Madame Batho, je souhaite lever une ambiguïté s'agissant de l'approvisionnement de notre pays en gaz et en pétrole venant de Russie. Le Président de la République a toujours été très clair : toutes les options sont sur la table ; cependant, des sanctions européennes ne peuvent être prononcées que s'il existe un consensus entre les Vingt-Sept. Des mesures ont déjà été prises à l'encontre des oligarques, s'agissant de l'exportation de divers biens vers la Russie et de l'exclusion d'un certain nombre de banques du système SWIFT. Les sanctions prononcées contre la Russie sont les plus fortes que l'Union européenne ait décidées depuis qu'elle existe. Faut-il aller plus loin et réfléchir à une interdiction de l'importation de pétrole ou de gaz russe ? Je le répète, la question reste posée, et le débat n'est pas clos. En fonction de l'évolution de la situation sur le terrain, les chefs d'État et de gouvernement décideront de mesures complémentaires. Nous ne nous contenterons pas nécessairement des sanctions déjà décidées.

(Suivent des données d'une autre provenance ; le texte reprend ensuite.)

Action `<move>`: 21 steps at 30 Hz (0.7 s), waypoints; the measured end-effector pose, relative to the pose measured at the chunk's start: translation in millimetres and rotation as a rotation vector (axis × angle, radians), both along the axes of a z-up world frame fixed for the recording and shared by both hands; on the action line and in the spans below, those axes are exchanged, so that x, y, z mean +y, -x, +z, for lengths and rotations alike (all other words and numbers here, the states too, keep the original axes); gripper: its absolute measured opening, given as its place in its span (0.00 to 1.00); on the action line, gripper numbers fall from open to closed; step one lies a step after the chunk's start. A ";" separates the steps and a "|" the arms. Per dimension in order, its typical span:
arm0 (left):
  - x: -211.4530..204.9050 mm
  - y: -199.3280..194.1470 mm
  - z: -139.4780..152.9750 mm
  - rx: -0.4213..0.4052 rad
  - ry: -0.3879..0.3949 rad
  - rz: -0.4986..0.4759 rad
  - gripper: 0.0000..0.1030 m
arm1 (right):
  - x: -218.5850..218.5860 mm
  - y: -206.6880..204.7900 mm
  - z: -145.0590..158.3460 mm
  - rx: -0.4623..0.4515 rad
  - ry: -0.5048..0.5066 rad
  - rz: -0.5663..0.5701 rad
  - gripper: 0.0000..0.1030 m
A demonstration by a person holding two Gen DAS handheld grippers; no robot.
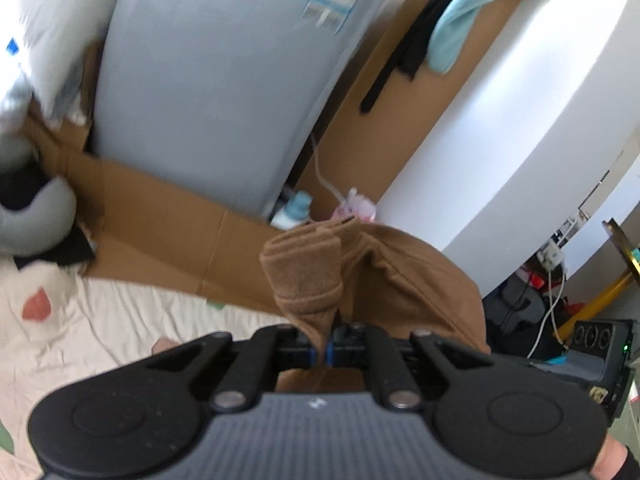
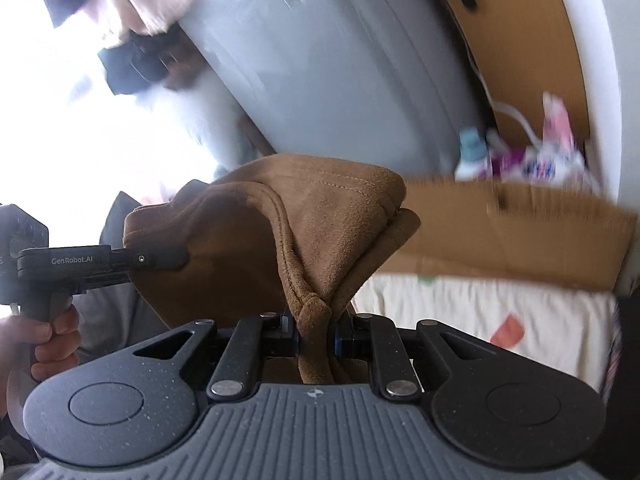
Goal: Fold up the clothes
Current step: 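Lift the folded brown shirt up off the duvet with both tools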
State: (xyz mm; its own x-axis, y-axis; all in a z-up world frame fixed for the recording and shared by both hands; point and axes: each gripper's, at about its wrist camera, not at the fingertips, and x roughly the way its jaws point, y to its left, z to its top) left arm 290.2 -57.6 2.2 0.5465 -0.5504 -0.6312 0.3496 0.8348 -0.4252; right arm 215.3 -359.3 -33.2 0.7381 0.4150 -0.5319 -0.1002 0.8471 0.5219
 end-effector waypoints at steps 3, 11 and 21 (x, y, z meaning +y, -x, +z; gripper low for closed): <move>-8.9 8.2 32.0 -0.014 0.006 0.017 0.05 | -0.9 1.2 39.3 -0.014 0.036 0.000 0.13; -15.8 37.5 91.9 -0.061 0.030 0.065 0.05 | 6.7 11.9 124.1 -0.068 0.081 0.009 0.13; -18.9 70.6 154.3 -0.105 0.058 0.088 0.05 | 7.3 41.5 201.0 -0.140 0.087 -0.008 0.13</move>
State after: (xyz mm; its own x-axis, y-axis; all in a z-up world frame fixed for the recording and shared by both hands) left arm 219.6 -76.5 156.6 0.6558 -0.5310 -0.5366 0.3213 0.8395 -0.4382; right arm 173.8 -352.0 167.8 0.8106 0.3652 -0.4577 -0.1593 0.8897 0.4277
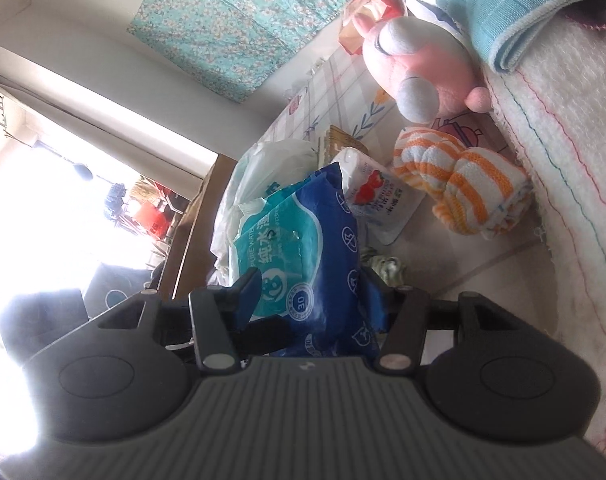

Monsieur Jerretie, la question du cours de l'euro est évidemment majeure. En effet, la flambée actuelle des prix des carburants et du gaz s'explique en grande partie par la faiblesse de l'euro par rapport au dollar. Cette situation est due à la vigueur de la reprise américaine au lendemain de la crise, ainsi qu'à la récente décision de la Fed d'augmenter ses taux d'intérêt d'un quart de point, plus rapidement que la Banque centrale européenne. Mais ce que nous perdons sur le prix des importations, nous le gagnons en capacités d'exportation et en matière d'accès au crédit. Le jour où la Banque centrale européenne décidera de relever ses taux, les mêmes qui déploraient la faiblesse de l'euro regretteront que notre monnaie soit trop forte et qu'il soit difficile d'emprunter. Il y a donc un équilibre à trouver. Cela dit, vous avez raison sur le fait que le cours actuel de l'euro par rapport au dollar joue beaucoup dans l'appréciation des prix à la pompe pour nos compatriotes, dans la mesure où il renchérit le coût des importations.

Madame David, nous prolongerons au-delà du 31 mars 2022 le dispositif Cap Francexport de réassurance publique pour permettre aux exportateurs français de continuer à bénéficier des couvertures lorsque les assureurs-crédit privés souhaitent les réduire.

Monsieur Serva, le prix des carburants est toujours plus élevé en outre-mer qu'en métropole, mais le plan de résilience comprend des mesures visant précisément à protéger les outre‑mer dans ce domaine. Nous sommes particulièrement sensibilisés à ce sujet et restons très vigilants.

Monsieur Labaronne, la France s'est engagée à apporter à l'Ukraine un soutien total de 1,2 milliard d'euros. Aux 300 millions que vous avez mentionnés s'ajoutent les aides de l'Agence française de développement, des garanties à l'export et des prêts du Trésor.